= Stormy Weather (yacht) =

Stormy Weather is a 54 ft ocean-racing yawl that was designed by Olin Stephens when he was only twenty-five, and launched from the Henry B. Nevins yard in New York on 14 May 1934.

She was named after the song of the same name, written by Harold Arlen and Ted Koehler. Her first owner, Philip LeBoutillier, was President of the Best & Co. department store on Fifth Avenue in Manhattan. Apocryphally, he first heard the song sung by Lena Horne, while he was dining at The Montauk Manor resort on Long Island in 1933, and promptly chose the name for his new boat.

In 1935 she won both the Newport-Bergen Transatlantic race and the Fastnet race.

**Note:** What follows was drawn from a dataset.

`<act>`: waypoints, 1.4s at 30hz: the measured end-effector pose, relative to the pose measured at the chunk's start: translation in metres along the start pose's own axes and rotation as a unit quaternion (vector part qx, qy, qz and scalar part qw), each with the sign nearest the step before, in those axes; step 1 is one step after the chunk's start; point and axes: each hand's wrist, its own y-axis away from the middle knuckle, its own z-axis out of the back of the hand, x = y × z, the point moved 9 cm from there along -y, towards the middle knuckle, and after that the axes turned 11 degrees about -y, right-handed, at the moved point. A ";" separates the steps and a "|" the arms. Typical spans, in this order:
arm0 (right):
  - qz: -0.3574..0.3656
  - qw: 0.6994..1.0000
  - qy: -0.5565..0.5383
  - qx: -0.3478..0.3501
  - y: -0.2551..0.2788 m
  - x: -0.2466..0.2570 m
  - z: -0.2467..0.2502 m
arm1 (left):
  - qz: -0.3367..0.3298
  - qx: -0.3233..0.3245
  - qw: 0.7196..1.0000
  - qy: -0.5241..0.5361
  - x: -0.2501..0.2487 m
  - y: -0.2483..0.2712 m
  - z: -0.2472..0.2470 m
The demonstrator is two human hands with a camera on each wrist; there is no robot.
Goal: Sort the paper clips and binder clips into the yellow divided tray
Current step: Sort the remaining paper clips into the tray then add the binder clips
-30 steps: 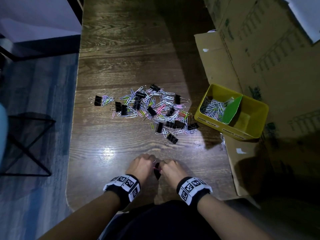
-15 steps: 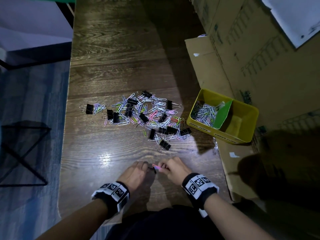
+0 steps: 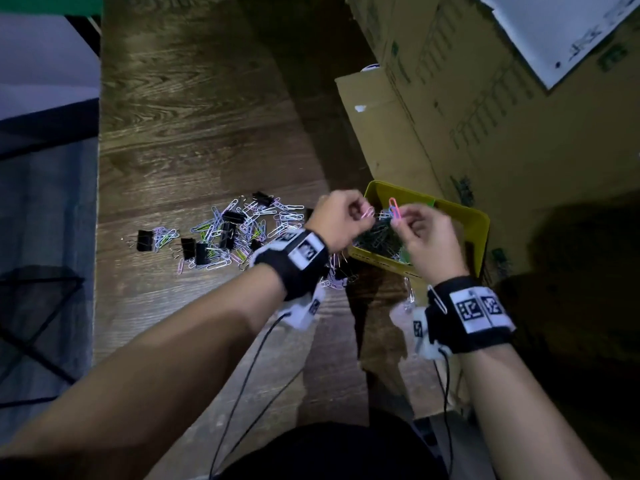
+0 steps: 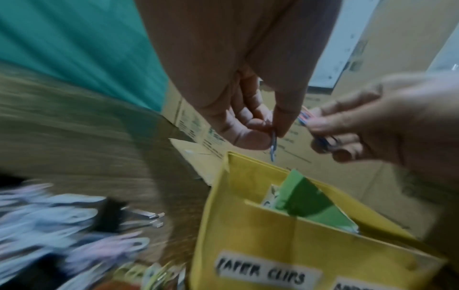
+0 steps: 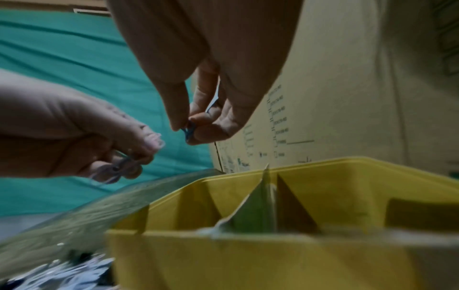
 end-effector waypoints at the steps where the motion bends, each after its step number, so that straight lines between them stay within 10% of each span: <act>1: 0.009 1.000 0.021 -0.015 -0.010 0.000 0.005 | -0.008 0.004 1.000 -0.023 -0.010 -0.012 -0.007; 6: -0.026 0.991 0.130 0.022 -0.042 -0.009 0.003 | -0.005 0.163 0.967 -0.197 -0.011 -0.027 -0.049; 11: -0.035 0.972 0.193 0.127 -0.038 -0.018 -0.019 | 0.040 0.054 0.998 0.022 0.018 -0.008 0.003; 13: 0.007 0.978 0.173 0.115 -0.029 -0.005 -0.022 | 0.023 0.018 0.996 -0.079 0.043 0.004 0.021; 18: 0.051 0.959 0.225 0.165 0.019 -0.003 -0.066 | -0.040 0.190 0.891 -0.410 0.097 0.053 -0.021; 23: 0.042 0.958 0.261 0.111 0.017 -0.021 -0.070 | -0.038 0.193 0.863 -0.465 0.110 0.065 -0.045; 35: 0.126 0.929 0.275 0.213 -0.013 -0.013 -0.102 | -0.032 0.096 0.945 -0.311 0.113 0.075 -0.031; 42: 0.213 0.953 0.174 0.130 0.014 0.010 -0.083 | -0.064 0.004 0.970 -0.234 0.132 0.101 0.005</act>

She later won the Miami-Nassau race on five occasions, every year from 1937 to 1941, under the ownership of Bob Johnson until 1939, and thereafter of Bill Labrot. She has raced continuously to the present day, now competing in the Panerai Classic Yacht series in the Mediterranean.

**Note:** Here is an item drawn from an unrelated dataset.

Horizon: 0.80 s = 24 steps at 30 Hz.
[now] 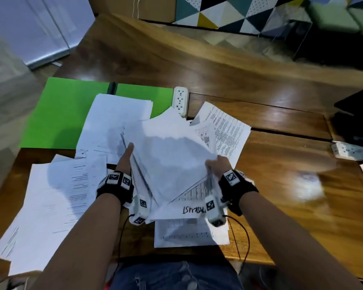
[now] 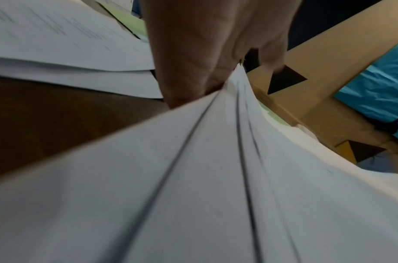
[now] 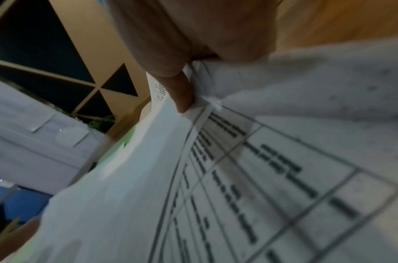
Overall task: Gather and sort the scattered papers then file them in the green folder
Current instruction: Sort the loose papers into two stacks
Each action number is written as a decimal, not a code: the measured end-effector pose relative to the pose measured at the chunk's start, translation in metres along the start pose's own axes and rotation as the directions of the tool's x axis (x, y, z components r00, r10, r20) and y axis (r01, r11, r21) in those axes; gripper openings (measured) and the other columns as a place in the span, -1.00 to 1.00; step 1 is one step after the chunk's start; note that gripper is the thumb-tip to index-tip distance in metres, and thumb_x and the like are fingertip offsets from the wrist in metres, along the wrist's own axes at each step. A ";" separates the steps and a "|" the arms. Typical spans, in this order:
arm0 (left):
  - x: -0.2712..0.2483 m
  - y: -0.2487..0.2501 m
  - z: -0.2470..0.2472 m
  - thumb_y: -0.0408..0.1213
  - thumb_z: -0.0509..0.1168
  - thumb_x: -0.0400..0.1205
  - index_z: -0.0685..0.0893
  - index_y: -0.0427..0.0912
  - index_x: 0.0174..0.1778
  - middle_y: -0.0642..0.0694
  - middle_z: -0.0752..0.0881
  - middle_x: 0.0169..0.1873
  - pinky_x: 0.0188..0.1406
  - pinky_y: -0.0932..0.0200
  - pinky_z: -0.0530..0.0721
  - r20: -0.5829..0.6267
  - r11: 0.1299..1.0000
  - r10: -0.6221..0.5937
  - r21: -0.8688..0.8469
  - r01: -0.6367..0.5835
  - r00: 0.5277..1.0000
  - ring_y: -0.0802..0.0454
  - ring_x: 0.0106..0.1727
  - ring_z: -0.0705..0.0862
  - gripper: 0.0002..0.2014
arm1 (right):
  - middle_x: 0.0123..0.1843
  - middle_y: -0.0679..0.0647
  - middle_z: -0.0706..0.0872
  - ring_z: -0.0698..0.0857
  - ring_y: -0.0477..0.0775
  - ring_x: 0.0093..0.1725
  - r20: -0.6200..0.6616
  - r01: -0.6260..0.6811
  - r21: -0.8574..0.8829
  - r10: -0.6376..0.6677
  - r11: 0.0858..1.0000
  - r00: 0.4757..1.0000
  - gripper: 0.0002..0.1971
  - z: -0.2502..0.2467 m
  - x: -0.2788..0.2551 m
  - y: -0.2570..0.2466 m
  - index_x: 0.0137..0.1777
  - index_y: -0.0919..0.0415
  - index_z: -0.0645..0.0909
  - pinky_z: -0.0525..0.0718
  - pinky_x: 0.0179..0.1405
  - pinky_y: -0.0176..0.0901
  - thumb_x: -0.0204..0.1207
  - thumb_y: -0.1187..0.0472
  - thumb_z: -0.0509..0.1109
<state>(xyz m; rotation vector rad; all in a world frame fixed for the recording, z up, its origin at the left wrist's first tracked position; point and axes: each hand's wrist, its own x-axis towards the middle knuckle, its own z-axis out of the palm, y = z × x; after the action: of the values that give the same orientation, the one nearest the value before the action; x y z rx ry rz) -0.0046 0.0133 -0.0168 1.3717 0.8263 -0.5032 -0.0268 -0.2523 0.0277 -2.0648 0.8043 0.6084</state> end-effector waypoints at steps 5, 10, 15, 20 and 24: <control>0.006 -0.003 0.003 -0.46 0.22 0.63 0.29 -0.24 0.24 -0.09 0.47 -0.22 -0.12 0.12 0.45 -0.083 0.925 0.171 0.356 -0.131 0.982 -0.04 -0.06 0.49 -0.68 | -0.11 0.13 0.58 0.59 0.14 -0.06 -0.039 0.063 0.158 -0.057 0.985 0.998 -0.78 0.012 0.005 0.006 0.06 0.27 0.56 0.51 -0.15 -0.20 0.43 0.39 0.26; 0.010 -0.002 -0.002 -0.55 0.21 0.60 0.26 -0.42 0.47 -0.08 0.48 -0.21 -0.20 0.23 0.50 -0.045 0.841 0.216 0.516 -0.163 0.975 -0.04 -0.08 0.49 -0.50 | -0.41 0.16 0.45 0.45 0.11 -0.33 -0.084 0.132 -0.050 -0.136 0.990 0.987 -0.72 0.001 0.022 0.001 -0.36 0.29 0.44 0.44 -0.33 -0.21 0.60 0.27 0.19; 0.007 -0.003 -0.004 -0.56 0.18 0.57 0.19 -0.23 0.58 -0.31 0.60 0.29 0.06 0.09 0.58 -0.034 0.855 0.212 0.491 -0.169 0.977 -0.22 0.14 0.63 -0.37 | -0.25 0.28 0.59 0.55 0.22 -0.24 -0.124 0.143 -0.099 -0.155 0.985 0.980 -0.75 -0.001 0.035 -0.018 -0.29 0.32 0.59 0.35 -0.39 -0.18 0.59 0.29 0.19; 0.005 -0.002 -0.008 -0.55 0.16 0.60 0.13 -0.24 0.61 -0.28 0.55 0.35 0.03 0.25 0.43 0.013 0.863 0.192 0.473 -0.176 0.981 0.00 0.05 0.50 -0.35 | 0.14 0.29 0.70 0.65 0.25 0.10 -0.181 0.154 -0.110 -0.172 0.982 0.968 -0.67 -0.002 0.057 -0.052 0.27 0.32 0.63 0.43 -0.09 -0.25 0.67 0.25 0.12; 0.012 -0.005 -0.009 -0.41 0.29 0.49 0.16 -0.28 0.59 -0.23 0.57 0.25 -0.05 0.18 0.54 0.027 0.907 0.183 0.381 -0.179 0.983 -0.04 -0.02 0.59 -0.27 | 0.29 0.34 0.65 0.62 0.31 0.21 -0.119 0.229 -0.205 -0.257 0.952 0.959 -0.68 0.008 0.071 -0.081 0.25 0.39 0.62 0.54 0.09 -0.13 0.67 0.28 0.12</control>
<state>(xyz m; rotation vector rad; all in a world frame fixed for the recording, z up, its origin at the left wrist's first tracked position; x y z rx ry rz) -0.0029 0.0233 -0.0286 1.7936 0.6174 -0.5300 0.0786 -0.2317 0.0189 -2.3603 0.5754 0.4138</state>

An evolution from his equally famous Dorade (1929), Stormy Weather, Sparkman & Stephens design #27, was often named by Olin Stephens as one of his favorite designs. The most obvious part of this evolution was an increase in beam of some twenty per cent, due to the introduction of a "narrow beam penalty" in the 1934 Cruising Club of America handicap rules. Sparkman & Stephens later created many successful variants of the same basic design, such as the sloop Sonny, and the larger and smaller yawls Bolero and Loki.

Stormy Weather has crossed the Atlantic thirty six times, and undergone two major restorations, one in the Caribbean the early 1980s, and most recently at the Cantiere Navale dell' Argentario in 2000–2001.

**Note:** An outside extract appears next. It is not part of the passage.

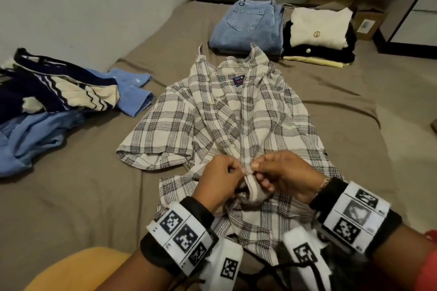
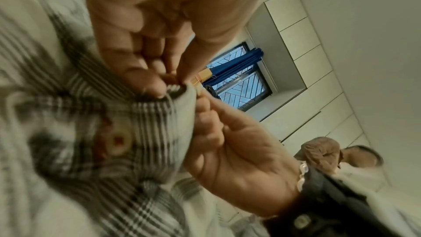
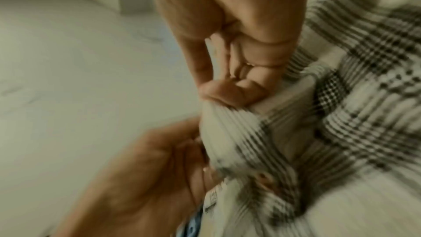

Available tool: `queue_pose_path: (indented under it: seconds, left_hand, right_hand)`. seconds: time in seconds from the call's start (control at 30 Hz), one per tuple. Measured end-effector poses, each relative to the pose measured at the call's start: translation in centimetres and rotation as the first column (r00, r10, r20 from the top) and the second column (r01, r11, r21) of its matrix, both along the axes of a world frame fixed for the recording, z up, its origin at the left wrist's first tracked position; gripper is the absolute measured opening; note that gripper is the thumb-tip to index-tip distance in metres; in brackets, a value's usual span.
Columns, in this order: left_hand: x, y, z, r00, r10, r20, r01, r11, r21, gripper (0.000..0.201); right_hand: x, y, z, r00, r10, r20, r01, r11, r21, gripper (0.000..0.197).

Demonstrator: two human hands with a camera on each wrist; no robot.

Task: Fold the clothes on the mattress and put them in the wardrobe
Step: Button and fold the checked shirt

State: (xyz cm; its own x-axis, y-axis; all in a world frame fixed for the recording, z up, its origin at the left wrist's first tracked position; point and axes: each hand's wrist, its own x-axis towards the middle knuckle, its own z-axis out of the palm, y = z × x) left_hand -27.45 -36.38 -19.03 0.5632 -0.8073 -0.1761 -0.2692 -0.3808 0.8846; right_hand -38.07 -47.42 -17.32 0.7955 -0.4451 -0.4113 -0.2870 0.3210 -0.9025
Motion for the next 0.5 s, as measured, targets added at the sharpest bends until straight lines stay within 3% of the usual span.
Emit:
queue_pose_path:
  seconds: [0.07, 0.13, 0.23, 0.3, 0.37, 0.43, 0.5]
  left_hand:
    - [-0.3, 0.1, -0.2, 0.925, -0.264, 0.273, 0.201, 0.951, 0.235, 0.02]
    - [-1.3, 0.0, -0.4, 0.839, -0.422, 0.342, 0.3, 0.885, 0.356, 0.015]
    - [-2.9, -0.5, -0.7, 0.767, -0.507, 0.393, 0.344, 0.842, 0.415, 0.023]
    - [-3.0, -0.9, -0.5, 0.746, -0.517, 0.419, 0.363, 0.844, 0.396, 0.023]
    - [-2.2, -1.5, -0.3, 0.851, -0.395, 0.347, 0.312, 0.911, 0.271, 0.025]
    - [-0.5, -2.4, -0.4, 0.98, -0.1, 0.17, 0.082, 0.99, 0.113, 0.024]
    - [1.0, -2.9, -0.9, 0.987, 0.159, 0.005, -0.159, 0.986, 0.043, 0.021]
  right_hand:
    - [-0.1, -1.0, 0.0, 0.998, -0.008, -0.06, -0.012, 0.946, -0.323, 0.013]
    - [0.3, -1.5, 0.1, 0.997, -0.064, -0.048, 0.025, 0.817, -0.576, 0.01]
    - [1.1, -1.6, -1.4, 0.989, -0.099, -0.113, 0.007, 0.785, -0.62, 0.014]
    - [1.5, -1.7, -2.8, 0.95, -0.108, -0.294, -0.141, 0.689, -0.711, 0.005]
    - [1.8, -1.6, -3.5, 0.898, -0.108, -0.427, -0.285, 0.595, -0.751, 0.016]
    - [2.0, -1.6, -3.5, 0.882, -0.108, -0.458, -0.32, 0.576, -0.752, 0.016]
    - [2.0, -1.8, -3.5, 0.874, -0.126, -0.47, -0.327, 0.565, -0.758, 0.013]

In 1995, Stormy Weather was still competitive enough to place sixth overall in the Fastnet race, the sixtieth anniversary of her victory. Stormy Weather raced again in the Fastnet in 2015 to celebrate the eightieth anniversary of her victory. On this occasion she placed eleventh overall and fourth in her class. The boat was completely restored in 2001 at the shipyard of Argentario, in Porto Santo Stefano, Italy. Olin Stephens last raced on Stormy Weather at Argentario, in 2007, when he was 98 years old.